I believe, however, that the argument against putting the RDF (back) into RSS is backward-compatibility and simplicity. Now the former can indeed be accomplished *provided* the right tools (read: stylesheets?) are made available. As for the latter, RSS is eminently grokable while RDF _can_ be as clear as mud. Perhaps this is one possible venue for RDF to show itself as powerful yet truly understandable.

Edd Dumbill has also recently published an article commenting on the relationship between RSS and RDF.

It's clear that the RSS seems to be in the unique position of being able to demonstrate the usefulness of both Namespaces and RDF--two very hotly debated specifications. This position is partly due to the enthusiasm of the RSS developer community, and partly because it is facilitating the next generation of web applications.

New Directions

So what are some of the potential applications for RSS being proposed? Here's a brief list of ideas that have been discussed so far:

Search engine syndication

Stephen Tyler has suggested that RSS is well-suited to the task of syndicating search engine results:

To me, the RSS standard seems to be an almost perfect match to the needs of search engine syndication. It is a list of urls with titles and descriptions. The only thing that has really changed is the notion of time ordering, something that is not a part of the spec, but instead only implied by the problems it was designed to solve.

Tyler has already implemented his suggestion, but it will be interesting to see if others pick up on the idea.

In this guise, RSS would provide a standardized format for expressing search engine results. This could allow searches to be posted to multiple search engines and the results amalgamated into a single set of results. De-duplication of results would be relatively simple through comparison of URIs. Transforming the RSS to HTML for display purposes is then a trivial operation.

Discussion group syndication

Eric van der Vlist suggested that an RSS module to describe discussion-based comments about content could lead to a "distributed Slashdot like bidirectional syndication system." In a response to the suggestion, Rael Dornfest demonstrated how this could be achieved using a threading module.

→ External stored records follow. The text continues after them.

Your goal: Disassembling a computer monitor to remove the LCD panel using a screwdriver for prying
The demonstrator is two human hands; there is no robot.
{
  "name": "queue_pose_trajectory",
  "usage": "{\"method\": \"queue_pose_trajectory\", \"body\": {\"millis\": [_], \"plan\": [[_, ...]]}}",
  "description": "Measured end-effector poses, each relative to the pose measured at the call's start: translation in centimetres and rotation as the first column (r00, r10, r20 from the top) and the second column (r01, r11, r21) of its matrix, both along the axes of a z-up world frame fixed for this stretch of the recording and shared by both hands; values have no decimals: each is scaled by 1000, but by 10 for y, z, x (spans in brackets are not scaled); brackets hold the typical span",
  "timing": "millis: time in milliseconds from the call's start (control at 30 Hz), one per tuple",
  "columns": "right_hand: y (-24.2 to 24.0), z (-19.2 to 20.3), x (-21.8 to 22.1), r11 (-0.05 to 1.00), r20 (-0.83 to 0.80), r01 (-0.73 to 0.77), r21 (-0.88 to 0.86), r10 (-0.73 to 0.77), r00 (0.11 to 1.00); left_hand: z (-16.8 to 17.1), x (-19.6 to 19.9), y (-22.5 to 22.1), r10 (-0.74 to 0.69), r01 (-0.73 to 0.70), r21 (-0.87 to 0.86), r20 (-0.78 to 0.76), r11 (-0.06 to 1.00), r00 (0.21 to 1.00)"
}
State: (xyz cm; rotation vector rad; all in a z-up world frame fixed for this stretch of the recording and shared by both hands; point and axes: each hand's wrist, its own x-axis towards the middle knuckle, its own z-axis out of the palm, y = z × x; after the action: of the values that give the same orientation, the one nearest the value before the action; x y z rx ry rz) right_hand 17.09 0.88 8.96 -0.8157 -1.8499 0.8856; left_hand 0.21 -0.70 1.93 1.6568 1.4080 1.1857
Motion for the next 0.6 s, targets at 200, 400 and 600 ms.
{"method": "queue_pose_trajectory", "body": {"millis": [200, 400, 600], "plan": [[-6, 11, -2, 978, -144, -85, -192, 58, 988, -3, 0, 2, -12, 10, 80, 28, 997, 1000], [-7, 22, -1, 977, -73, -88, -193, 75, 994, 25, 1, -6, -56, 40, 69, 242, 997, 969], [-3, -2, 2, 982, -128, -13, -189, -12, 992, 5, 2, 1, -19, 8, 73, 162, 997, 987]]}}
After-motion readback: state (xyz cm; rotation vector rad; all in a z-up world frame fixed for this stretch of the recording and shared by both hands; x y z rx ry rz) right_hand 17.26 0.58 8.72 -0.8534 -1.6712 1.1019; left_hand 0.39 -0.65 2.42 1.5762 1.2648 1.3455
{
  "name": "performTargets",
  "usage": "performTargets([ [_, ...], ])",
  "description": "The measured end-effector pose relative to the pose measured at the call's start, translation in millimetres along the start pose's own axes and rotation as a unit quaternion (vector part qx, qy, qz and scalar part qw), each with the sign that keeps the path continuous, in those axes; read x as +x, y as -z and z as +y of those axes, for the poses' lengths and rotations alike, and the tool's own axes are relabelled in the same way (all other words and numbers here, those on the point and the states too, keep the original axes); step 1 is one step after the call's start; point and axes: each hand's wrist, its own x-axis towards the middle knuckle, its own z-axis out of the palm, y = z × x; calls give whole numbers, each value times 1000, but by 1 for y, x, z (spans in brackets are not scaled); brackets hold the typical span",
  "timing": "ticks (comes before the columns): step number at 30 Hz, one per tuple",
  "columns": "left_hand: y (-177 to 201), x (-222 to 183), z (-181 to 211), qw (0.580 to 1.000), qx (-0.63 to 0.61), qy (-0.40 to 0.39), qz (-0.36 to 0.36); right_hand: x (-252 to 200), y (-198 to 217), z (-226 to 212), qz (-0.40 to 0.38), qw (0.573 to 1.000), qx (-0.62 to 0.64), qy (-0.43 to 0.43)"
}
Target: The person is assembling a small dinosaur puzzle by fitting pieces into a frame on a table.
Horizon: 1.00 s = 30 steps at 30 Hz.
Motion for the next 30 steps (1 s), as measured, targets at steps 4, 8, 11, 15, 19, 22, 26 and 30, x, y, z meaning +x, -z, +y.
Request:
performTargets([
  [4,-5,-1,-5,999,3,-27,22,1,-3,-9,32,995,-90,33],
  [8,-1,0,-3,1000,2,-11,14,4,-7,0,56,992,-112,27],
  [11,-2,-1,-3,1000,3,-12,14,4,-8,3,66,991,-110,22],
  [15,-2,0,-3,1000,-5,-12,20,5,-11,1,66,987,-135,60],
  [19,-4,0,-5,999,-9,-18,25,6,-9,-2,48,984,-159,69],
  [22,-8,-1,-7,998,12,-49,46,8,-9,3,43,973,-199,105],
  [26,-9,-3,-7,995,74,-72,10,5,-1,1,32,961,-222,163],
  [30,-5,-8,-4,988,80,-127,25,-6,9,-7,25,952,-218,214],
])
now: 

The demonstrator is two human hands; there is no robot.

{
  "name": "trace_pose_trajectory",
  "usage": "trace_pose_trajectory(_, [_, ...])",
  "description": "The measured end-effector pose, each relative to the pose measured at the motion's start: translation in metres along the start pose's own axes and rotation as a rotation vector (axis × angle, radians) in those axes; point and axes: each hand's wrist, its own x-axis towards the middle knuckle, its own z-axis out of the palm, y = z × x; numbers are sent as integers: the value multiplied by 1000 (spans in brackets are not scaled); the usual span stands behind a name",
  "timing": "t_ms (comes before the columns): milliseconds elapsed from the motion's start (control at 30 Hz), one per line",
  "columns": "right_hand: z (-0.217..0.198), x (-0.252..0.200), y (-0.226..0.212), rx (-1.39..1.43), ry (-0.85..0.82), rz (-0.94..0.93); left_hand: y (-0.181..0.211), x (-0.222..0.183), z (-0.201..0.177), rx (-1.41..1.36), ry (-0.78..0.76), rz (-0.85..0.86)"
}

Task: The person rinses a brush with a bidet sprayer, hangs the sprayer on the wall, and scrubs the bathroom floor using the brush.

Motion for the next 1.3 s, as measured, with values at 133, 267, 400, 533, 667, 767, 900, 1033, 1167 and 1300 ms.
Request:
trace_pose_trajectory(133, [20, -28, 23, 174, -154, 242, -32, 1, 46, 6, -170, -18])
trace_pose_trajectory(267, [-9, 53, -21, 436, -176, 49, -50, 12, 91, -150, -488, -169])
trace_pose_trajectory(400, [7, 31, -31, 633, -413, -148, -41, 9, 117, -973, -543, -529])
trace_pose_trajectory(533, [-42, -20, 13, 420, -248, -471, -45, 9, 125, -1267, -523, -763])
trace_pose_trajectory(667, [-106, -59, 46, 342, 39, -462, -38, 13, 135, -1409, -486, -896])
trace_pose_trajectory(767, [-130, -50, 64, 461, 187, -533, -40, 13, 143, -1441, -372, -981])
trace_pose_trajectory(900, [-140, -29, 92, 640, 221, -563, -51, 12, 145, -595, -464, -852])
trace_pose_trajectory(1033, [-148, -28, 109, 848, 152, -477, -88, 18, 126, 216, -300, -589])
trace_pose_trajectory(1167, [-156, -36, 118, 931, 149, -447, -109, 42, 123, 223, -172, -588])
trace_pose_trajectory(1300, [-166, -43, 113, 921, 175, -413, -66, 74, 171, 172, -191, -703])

With the proliferation of discussion forums, a mechanism to provide cross-site collating, threading, and syndication of comments would bring the technology to its natural next level of sophistication.

Publish and Subscribe

Currently RSS applications use a "pull" based architecture: A web site aggregating RSS-based content is responsible for retrieving the information directly from its source. An alternative approach is a "push" based system, otherwise known as "publish and subscribe." In this scenario, an aggregator registers an interest with a content provider and is automatically notified when new content is available.

Dave Winer announced his intention to write a specification for publish and subscribe using RSS:

I plan to write a spec for publish-and-subscribe via RSS by adding to the header of a channel enough information for a syndicator to contact a publisher saying "I want to be notified of any changes to this item." I haven't written the spec yet, so this is not a RFC, just a heads-up saying "I'm interested in this too."

Eric van der Vlist observed that there are different levels of subscription associated with a push based system. Aaron Swartz has also published a first draft of an XML-RPC interface for subscribers. Discussion of this idea is continuing. It will be interesting to see whether this system can succeed where previous push-based technology has failed, despite its apparent promise.

As well as looking to the future, it's important to consolidate the current situation. For example, it would appear that while there are numerous web sites offering RSS-based syndication, not every site is taking care to ensure that the RSS files are valid. While tools like RSSLite provide a means to deal with badly formed and invalid RSS, it would be unfortunate if the HTML story repeated itself with RSS. We lose many of the benefits of an XML syndication format if the data is badly encoded.

We as developers need to work alongside the content providers to provide the tools and support required to ensure that RSS content is of the highest quality. If this can be successfully achieved, we can realize more of those "amazing applications."